Lieberman received his BA in political science from Princeton University and his PhD in political science from the University of California, Berkeley.

From 1997 to 1998 he was a Fulbright fellow in South Africa, and from 2000 to 2002 he was a Robert Wood Johnson health policy scholar at Yale University. Lieberman has received the David Collier Mid-Career Award, the Giovanni Sartori book prize, the Mattei Dogan book prize, and the 2002 Mary Parker Follett article award.

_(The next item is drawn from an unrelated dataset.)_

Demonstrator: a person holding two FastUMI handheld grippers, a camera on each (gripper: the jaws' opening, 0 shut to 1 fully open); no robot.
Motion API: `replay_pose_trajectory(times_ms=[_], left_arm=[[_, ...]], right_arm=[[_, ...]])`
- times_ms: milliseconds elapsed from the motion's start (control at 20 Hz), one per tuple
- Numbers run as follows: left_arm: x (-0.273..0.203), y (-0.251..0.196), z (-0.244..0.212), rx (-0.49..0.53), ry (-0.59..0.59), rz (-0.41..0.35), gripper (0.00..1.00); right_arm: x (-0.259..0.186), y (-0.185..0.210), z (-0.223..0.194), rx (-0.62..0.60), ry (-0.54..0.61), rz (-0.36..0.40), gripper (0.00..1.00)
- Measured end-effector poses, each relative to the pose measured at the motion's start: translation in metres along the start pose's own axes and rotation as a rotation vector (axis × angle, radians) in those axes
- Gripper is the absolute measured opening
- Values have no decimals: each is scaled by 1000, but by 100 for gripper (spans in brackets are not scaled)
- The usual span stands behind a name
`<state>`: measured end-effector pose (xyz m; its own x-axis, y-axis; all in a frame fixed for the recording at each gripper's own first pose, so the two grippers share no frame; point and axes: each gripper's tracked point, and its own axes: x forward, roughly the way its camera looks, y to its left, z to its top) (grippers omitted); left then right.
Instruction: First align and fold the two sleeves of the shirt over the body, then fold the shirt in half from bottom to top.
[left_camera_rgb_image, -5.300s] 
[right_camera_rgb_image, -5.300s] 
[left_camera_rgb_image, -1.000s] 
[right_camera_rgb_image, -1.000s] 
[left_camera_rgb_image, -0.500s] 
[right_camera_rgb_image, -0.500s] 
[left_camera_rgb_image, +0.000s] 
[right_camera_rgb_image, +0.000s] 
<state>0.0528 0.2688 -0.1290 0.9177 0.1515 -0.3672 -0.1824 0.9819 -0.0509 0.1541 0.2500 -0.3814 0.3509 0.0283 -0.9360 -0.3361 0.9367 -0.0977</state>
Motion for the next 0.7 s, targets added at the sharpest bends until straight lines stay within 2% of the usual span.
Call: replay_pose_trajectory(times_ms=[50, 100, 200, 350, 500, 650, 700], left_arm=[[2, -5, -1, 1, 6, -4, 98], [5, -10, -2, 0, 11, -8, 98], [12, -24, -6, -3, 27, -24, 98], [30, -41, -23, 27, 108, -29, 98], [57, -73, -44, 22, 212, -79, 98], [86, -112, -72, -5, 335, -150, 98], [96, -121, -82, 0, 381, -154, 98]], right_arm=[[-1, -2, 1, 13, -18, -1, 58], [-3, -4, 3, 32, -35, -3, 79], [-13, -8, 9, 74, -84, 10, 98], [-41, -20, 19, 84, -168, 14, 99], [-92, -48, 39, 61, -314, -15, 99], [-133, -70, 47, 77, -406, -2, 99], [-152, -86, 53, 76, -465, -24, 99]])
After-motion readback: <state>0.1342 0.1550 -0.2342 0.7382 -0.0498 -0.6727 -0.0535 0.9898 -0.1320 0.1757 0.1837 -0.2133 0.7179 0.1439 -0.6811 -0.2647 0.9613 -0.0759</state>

He was the former professor and associate chair in the Department of Politics at Princeton University.

==Publications==

- Race and Regionalism in the Politics of Taxation in Brazil and South Africa (Cambridge University Press, 2003.)
- Nested Analysis as a Mixed-Method Strategy for Comparative Research (American Political Science Review, 2005.)
- Ethnic Politics, Risk, and Policy-Making: A Cross-National Statistical Analysis of Government Responses to HIV/AIDS (Comparative Political Studies; 40; 1407, 2007.)
- Boundaries of Contagion: How Ethnic Politics have Shaped Government Responses to AIDS (Princeton University Press, 2009.)
- Does Information Lead to More Active Citizenship? Evidence from an Education Intervention in Rural Kenya (with Lily Tsai and Dan Posner.) (World Development, Vol. 60, August 2014.)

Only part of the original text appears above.